Social engineering poses one of the greatest threats to the security of a company. This article explains what social engineering is and how it can endanger your company IT. We’ll also be looking at measures you can take to protect yourself and your employees against social engineering attacks.

How social engineering works

Social engineering is a blanket term for various types of attack which primarily deploy non-technical methods to gain access to buildings, systems and information. The first target in an attack of this nature is always a person. Deploying psychological tricks is the ‘in thing’. According to the 9th Cost of Cybercrime study conducted by Accenture and the Ponemon Institute, last year alone saw an 18% increase in cyber attacks, and 4% of these involved ransomware. If a social engineering attack is successful, ransomware often lurks behind. The 40 German companies who took part in the study reported financial losses totalling $13 million. For the German economy as a whole, the total damage is likely to have been much higher.

Primarily, two techniques are used to wheedle personal details and company information out of employees: phishing and vishing (voice phishing).


Phishing (a play on ‘password hacking’ and ‘fishing’) describes a wide range of techniques used to steal confidential data from companies and private individuals, or infiltrate their computers with malware. Every phishing attack offers the victim ‘bait’ – by appealing to a certain need or emotion, and by exploiting the target’s trust or naivety. Attackers offer victims this digital bait via (spoof) emails, (spoof) websites, messenger services, social media and – increasingly – apps on mobile devices. Many of these attacks are conducted as wide-spread campaigns and target a large number of arbitrary victims in the hope of stealing private data. Nonetheless, there are others which target individuals very specifically. These attacks are known as ‘spear phishing’, or ‘whaling’ if the victim is particularly high profile. Due to their highly specific nature, both of these forms of phishing are extremely dangerous for companies.

In general, a successful phishing attack takes the following course: an employee opens an apparently harmless email. They then either click on a link which leads to a malicious website or open an attachment which contains a malicious code. Sadly, this is all it takes to endanger your entire system. Thanks to social media and other online resources, a great deal of information on your personal interests, your employees and your company is freely available. As a result, phishers are able to address people by name and tailor their messages to look deceptively genuine. In turn, this means that your employees are more likely to open the mails and click on links which they ought to avoid at all costs.

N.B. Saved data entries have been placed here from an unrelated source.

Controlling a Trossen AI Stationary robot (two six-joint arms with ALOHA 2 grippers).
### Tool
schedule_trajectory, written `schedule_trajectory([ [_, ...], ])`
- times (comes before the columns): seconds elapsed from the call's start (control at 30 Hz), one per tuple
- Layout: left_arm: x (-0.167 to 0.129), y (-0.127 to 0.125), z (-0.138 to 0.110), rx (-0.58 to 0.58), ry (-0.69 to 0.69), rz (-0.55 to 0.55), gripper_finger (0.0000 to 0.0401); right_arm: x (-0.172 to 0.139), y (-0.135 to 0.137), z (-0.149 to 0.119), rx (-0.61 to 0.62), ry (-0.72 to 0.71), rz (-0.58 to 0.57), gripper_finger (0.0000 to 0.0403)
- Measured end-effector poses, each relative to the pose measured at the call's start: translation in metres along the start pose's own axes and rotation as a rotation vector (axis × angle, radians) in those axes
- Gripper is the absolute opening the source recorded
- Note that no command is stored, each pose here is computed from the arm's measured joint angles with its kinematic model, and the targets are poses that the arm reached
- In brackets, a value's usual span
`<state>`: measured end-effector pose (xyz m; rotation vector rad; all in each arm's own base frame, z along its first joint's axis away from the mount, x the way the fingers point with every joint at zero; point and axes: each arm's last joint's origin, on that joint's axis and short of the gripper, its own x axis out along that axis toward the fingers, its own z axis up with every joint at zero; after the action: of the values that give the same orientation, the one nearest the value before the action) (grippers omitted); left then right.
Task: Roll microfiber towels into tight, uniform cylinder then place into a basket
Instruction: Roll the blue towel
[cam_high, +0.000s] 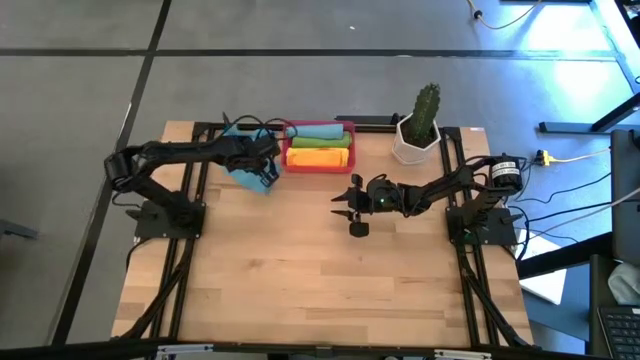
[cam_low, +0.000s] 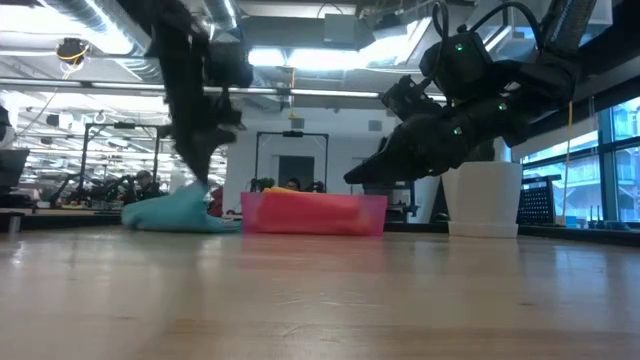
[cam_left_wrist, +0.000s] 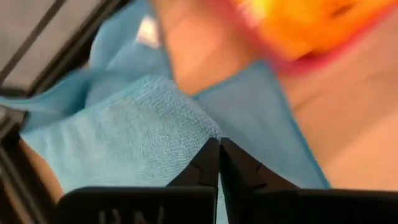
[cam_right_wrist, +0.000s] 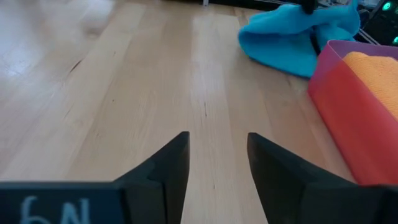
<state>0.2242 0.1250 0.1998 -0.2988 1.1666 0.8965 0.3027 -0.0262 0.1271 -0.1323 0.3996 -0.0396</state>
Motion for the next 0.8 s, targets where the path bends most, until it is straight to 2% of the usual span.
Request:
schedule_trajectory([
  [0.13,-0.029,-0.016,0.004,0.053,-0.077,-0.063,0.0,0.0,0.0,0.0,-0.01,-0.002,0.0,0.0163],
  [0.23,-0.053,-0.027,0.003,0.052,-0.136,-0.112,0.0,0.0,0.0,0.0,-0.01,-0.002,0.0,0.0163],
  [0.4,-0.081,-0.057,-0.014,0.051,-0.218,-0.186,0.0,0.0,0.0,0.002,-0.002,-0.021,-0.003,0.0163],
  [0.6,-0.091,-0.104,-0.055,0.065,-0.334,-0.195,0.0,0.0,0.0,0.004,0.042,-0.046,0.005,0.0163],
  [0.8,-0.083,-0.149,-0.085,0.1,-0.562,-0.317,0.0,-0.001,0.001,0.013,0.122,-0.135,0.073,0.0163],
])
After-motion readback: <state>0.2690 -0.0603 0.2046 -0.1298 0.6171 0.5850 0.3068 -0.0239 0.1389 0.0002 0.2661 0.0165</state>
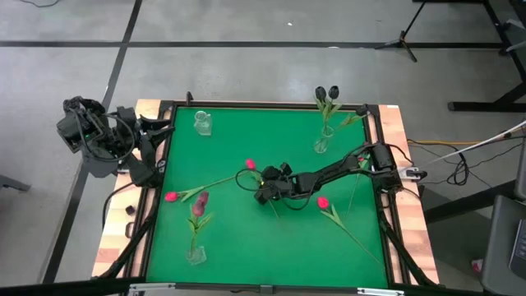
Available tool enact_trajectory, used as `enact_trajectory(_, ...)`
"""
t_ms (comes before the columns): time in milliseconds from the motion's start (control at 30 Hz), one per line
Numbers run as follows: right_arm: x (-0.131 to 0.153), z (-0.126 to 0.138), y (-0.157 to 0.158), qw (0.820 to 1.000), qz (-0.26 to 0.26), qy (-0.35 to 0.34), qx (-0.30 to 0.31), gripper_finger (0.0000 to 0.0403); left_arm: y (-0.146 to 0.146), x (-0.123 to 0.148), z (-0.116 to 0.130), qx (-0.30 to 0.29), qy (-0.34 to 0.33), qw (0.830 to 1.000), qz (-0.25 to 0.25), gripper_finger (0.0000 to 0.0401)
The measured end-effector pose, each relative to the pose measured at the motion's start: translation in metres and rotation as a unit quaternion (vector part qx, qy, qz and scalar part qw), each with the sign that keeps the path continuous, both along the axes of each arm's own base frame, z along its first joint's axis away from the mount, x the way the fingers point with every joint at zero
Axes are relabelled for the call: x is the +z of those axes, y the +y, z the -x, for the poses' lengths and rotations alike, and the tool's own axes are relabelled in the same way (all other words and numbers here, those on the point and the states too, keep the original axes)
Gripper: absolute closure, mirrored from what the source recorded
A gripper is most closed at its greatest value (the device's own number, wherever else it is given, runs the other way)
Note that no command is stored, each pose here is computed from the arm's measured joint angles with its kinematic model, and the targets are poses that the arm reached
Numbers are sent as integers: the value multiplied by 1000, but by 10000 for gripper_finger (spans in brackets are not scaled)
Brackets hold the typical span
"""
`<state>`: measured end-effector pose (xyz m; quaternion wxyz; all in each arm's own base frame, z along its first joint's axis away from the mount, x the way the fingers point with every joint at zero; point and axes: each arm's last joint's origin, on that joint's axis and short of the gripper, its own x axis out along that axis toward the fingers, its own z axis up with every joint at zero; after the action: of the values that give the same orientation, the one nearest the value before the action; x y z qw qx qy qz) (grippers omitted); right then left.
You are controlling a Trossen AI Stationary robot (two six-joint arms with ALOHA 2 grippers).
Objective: Sort flowers into vase by color
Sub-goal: Put the right pink flower into the top left transparent vase
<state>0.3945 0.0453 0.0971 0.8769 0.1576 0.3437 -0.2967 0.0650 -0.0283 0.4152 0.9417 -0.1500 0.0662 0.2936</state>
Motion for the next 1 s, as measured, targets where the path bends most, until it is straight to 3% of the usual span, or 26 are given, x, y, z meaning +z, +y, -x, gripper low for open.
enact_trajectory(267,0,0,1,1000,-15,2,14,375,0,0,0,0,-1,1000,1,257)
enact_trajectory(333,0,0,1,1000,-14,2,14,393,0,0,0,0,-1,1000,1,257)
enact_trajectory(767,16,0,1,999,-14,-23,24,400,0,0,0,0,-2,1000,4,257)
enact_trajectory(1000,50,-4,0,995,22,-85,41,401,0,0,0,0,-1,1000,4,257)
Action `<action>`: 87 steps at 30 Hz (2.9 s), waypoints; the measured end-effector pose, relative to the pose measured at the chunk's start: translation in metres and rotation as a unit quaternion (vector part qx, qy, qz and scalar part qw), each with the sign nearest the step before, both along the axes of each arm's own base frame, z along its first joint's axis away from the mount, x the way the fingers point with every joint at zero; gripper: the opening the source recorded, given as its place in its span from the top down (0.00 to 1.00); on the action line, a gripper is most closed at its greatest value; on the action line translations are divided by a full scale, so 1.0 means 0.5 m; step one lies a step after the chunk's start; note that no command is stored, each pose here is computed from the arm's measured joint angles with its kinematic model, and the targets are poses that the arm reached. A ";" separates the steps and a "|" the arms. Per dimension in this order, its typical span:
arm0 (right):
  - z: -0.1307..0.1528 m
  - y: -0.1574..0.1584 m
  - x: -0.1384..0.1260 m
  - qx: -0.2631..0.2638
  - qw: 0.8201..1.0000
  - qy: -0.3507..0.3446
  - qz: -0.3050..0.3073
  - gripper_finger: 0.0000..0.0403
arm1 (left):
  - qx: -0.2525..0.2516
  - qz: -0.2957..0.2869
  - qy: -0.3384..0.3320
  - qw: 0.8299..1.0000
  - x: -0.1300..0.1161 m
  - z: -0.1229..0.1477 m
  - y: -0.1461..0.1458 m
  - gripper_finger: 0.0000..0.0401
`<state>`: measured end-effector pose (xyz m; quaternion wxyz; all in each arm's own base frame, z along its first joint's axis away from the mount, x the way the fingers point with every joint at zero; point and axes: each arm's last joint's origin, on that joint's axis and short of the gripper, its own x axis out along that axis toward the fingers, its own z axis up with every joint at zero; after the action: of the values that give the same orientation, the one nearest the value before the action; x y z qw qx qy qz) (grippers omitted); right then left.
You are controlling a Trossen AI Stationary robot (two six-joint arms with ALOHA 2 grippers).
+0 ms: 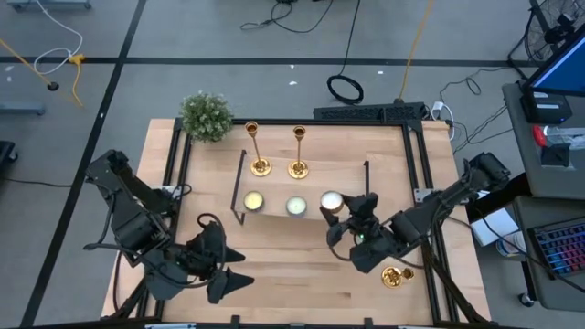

Vishing takes the scam to a new level. The attacker calls someone – normally, someone in your company such as an employee on the IT help desk – and discloses a small amount of information about a third person (name, date of birth) in order to get login details or more information about that person (e.g. employee reference number, their private email address). The attacker may make multiple calls, extracting snippets of information each time which they can later use to make a targeted attack on the person in question – or even to impersonate that person. This phenomenon has become known as ‘CEO fraud’.

What you can (and should!) do

Security guidelines and operating procedures alone are not capable of protecting critical resources. Social engineering attacks are becoming more and more sophisticated, with new employees being far more vulnerable to external attack. So what’s the answer? Due to the nature of these attacks, it’s wise to take a two-pronged approach. Firstly, use protective technology; and secondly, raise awareness amongst your employees.

Three steps to raising awareness amongst employees

We titled this article ‘Humans – the weak link in the chain.’ Social engineering specifically exploits human trust and human fears in order to steal information. So by making your employees understand the most common forms of attack and making them aware of security and data protection issues, you’ve effectively covered the first weak spot in your line of defence.

  1. Begin by ascertaining the current level of awareness in your company on IT security and social engineering. Help your employees to understand why discretion is vital for the security of the company.
  2. On a regular basis, organise workshops and conduct tests for ‘high risk’ employees and/or the most common behaviour patterns. And be aware that ‘high risk’ does not necessarily mean uninformed. Employees with lots of power and lots of access rights are the most attractive victims.
  3. Use a combination of interactive training methods and simulated social engineering attacks to empower your employees and teach them not only to recognise potential threats, but also to respond with the right security decisions.

Emergency measures: things you definitely need to know

The following list contains an overview of the things you need to know in order not to fall victim to a social engineering attack.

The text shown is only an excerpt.